> Aim of the task
Nothing but the lines from the one containing "silver car body" to the end of the records below should be output, each exactly as written.

> Dataset records

______

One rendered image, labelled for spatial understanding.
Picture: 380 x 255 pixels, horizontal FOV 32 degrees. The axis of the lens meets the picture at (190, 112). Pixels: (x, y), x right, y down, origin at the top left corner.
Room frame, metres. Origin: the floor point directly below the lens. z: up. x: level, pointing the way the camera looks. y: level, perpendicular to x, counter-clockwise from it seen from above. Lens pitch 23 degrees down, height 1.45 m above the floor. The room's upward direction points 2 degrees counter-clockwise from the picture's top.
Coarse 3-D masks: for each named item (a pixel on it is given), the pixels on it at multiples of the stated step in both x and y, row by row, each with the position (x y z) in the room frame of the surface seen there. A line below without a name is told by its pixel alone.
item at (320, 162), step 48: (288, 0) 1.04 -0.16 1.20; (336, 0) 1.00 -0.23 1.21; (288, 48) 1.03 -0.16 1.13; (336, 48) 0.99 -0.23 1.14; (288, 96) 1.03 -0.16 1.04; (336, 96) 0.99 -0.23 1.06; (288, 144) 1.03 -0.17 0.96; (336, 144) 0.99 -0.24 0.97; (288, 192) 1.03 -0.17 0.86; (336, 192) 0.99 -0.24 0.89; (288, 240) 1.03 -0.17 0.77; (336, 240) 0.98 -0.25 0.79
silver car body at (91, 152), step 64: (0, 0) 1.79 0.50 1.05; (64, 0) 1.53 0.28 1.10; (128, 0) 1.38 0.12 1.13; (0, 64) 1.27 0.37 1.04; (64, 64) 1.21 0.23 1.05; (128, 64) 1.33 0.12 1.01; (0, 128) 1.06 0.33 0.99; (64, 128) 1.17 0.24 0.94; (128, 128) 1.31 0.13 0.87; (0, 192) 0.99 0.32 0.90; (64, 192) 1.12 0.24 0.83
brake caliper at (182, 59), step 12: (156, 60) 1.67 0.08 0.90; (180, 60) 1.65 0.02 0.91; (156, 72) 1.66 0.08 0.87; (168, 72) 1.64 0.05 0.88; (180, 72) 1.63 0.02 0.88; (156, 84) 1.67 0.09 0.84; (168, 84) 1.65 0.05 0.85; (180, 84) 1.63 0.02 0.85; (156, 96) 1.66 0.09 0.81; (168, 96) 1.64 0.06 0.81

______

> Task result
silver car body at (91, 152), step 64: (0, 0) 1.79 0.50 1.05; (64, 0) 1.53 0.28 1.10; (128, 0) 1.38 0.12 1.13; (0, 64) 1.27 0.37 1.04; (64, 64) 1.21 0.23 1.05; (128, 64) 1.33 0.12 1.01; (0, 128) 1.06 0.33 0.99; (64, 128) 1.17 0.24 0.94; (128, 128) 1.31 0.13 0.87; (0, 192) 0.99 0.32 0.90; (64, 192) 1.12 0.24 0.83
brake caliper at (182, 59), step 12: (156, 60) 1.67 0.08 0.90; (180, 60) 1.65 0.02 0.91; (156, 72) 1.66 0.08 0.87; (168, 72) 1.64 0.05 0.88; (180, 72) 1.63 0.02 0.88; (156, 84) 1.67 0.09 0.84; (168, 84) 1.65 0.05 0.85; (180, 84) 1.63 0.02 0.85; (156, 96) 1.66 0.09 0.81; (168, 96) 1.64 0.06 0.81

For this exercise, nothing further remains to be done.